I am grateful to know many women who have shared their stories with me. When I became pregnant, I was scared. I needed someone to help guide me in making decisions for myself and my baby, and to do so with confidence. As a birth worker, people often want to know if I have felt the pain of having an unmedicated birth, or if I have birthed at home with a midwife, so I tell them my story. I tell them about the pain of having no idea what was happening within or around me and the lack of control from beginning to end. That is why I am a doula today. Without that experience, I might have never known what happens to birthing people in Kentucky, every single day, when they go to the hospital to give birth, often completely alone, and are required to make decisions without a trusted advocate. Adequate birth support can mean the difference between an empowering birth story and a traumatic one. It offers a snapshot into the stories the next generations will grow up hearing about how they made their entrance into this world.
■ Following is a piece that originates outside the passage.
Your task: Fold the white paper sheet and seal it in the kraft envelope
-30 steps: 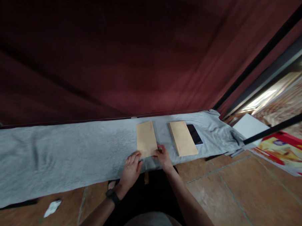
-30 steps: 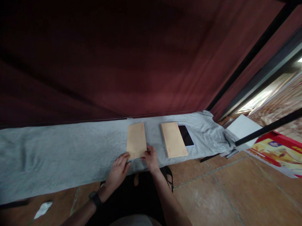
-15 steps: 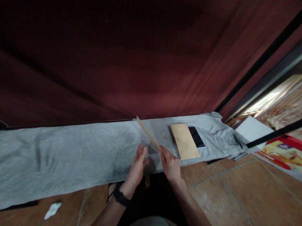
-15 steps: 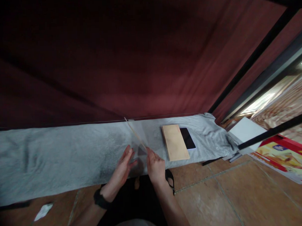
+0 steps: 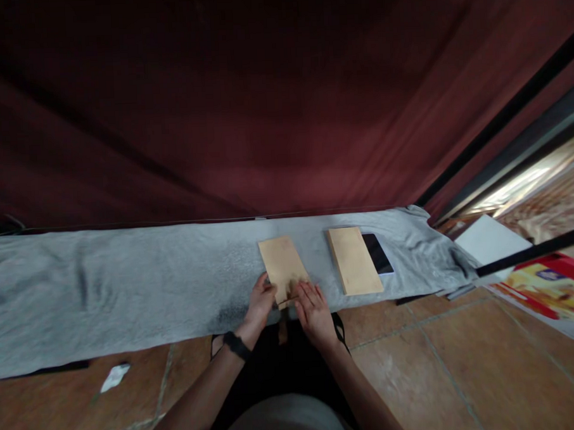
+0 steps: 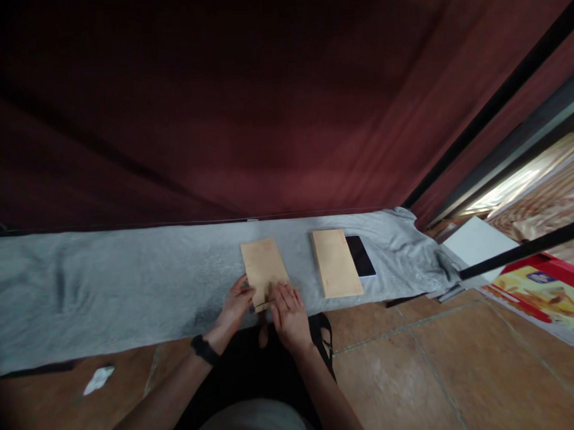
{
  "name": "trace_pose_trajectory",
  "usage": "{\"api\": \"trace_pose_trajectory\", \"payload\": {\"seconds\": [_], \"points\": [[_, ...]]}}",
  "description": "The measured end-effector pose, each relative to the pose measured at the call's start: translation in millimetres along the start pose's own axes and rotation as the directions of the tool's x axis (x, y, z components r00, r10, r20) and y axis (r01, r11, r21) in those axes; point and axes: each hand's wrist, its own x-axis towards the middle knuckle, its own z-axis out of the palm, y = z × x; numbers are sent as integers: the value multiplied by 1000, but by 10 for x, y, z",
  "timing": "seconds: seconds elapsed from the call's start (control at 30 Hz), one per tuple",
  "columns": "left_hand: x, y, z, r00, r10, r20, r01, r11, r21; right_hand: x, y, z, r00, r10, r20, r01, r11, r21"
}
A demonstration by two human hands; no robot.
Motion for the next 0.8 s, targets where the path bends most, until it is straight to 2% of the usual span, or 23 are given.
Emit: {"api": "trace_pose_trajectory", "payload": {"seconds": [0.07, 0.13, 0.2, 0.27, 0.33, 0.37, 0.47, 0.53, 0.63, 0.8], "points": [[58, -15, -81, 996, 69, -56, -62, 990, 125, -50, 87, 54, 999, 34, 3, -34, 998, -44], [100, -14, -129, 966, 247, -72, -205, 908, 365, -80, 146, 100, 999, 36, 20, -35, 997, -65], [142, -1, -118, 885, 466, 24, -383, 696, 608, -93, 168, 134, 999, 37, 34, -34, 996, -82], [213, 26, -41, 786, 579, 217, -528, 448, 721, -95, 165, 153, 998, 49, 41, -44, 994, -102], [333, 64, 85, 711, 565, 419, -627, 238, 742, -92, 155, 160, 997, 54, 49, -48, 992, -116], [410, 86, 152, 687, 531, 496, -654, 154, 740, -91, 152, 160, 997, 52, 52, -45, 992, -120], [658, 149, 311, 671, 421, 611, -669, -12, 743, -88, 150, 155, 998, 42, 50, -36, 991, -126], [788, 178, 350, 658, 362, 660, -684, -79, 725, -86, 151, 152, 998, 40, 44, -34, 991, -132], [873, 190, 314, 604, 313, 733, -735, -137, 664, -81, 144, 149, 998, 42, 42, -36, 988, -148], [768, 163, 134, 511, 228, 829, -821, -156, 549, -75, 123, 144, 998, 56, 41, -49, 986, -159]]}}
Leslie Dobbins was raised and resides in Bowling Green, Kentucky. After becoming a single mother in 2012, she began working at a local coffee shop and attended Western Kentucky University for Diversity & Community Studies and Religious Studies. Her studies furthered her interests concerning the influence of Southern culture and religion on the lives, relationships, and births of women. In 2019 she completed a Doulas of North America International birth doula training in Louisville, Kentucky. In addition to being a birth doula, she also works for a local farm, has continued working for the coffee shop part-time, and homeschools her 8-year-old son.